What To Expect For The Fourth Quarter?
In early December, Delta expected 7% to 8% higher revenue compared to the comparable pre-pandemic quarter with margins of 11% and $1.35 to $1.40 in earnings per share. That was an upbeat update to its earlier forecast for the fourth quarter. For the four quarter, the analyst consensus is $1.35 in earnings per share and a revenue of $12.39 billion. It will be interesting to see whether Delta will be able to get to those numbers.
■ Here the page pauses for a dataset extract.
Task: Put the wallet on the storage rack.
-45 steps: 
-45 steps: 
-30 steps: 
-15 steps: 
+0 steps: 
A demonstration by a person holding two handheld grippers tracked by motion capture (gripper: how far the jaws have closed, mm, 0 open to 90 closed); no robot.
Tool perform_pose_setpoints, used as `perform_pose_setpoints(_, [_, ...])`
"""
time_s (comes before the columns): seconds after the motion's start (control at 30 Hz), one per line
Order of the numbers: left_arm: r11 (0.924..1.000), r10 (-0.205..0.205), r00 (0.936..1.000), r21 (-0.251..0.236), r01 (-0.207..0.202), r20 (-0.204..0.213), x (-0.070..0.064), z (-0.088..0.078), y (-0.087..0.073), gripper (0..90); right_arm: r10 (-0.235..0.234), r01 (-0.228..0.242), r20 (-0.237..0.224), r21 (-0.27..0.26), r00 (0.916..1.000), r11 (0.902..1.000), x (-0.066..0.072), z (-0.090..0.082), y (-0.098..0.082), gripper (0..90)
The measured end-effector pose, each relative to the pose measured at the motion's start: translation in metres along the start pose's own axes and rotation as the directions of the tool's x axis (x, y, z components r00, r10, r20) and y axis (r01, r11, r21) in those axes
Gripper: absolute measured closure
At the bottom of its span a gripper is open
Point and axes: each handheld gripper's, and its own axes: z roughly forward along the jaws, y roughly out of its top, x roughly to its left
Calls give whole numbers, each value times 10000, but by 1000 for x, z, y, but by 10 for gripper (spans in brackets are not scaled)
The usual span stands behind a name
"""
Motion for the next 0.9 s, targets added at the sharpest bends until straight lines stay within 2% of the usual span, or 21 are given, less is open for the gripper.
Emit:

During the winter storm that impacted flight schedules there was an understandable focus on the non-performance of Southwest Airlines (LUV) which will see a cost impact of $1.25 billion stemming from the chaos. It will be interesting to see what Delta Air Lines, which was the distant number two in terms of cancellations with 806 cancellations since the 25th of December, will see in cost pressure but I wouldn’t be surprised if we see the fourth quarter numbers being closer to what was expected in the initial guidance rather than what was presented in the most recent December guidance. If there’s a significant impact I would think that earnings could end up on the high side of the previously guided range.
Conclusion: Delta Air Lines Buy Rating Stays
Overall, I do expect a strong quarter with modest impact from the winter storm but the overall picture for Delta remains intact. I would not be too surprised if we see Delta’s figures closer to the previously guided range rather than the most recent guided range but overall I do believe that Delta Air Lines is positioned well to execute its 2023 and 2024 plan. So, any weakness that might be seen in Delta’s results is not a major concern to me and I believe that if there is a negative share price reaction that will provide another entry point for longer-term focused investors as demand is still strong and Delta Air Lines is pacing well on its value creation efforts.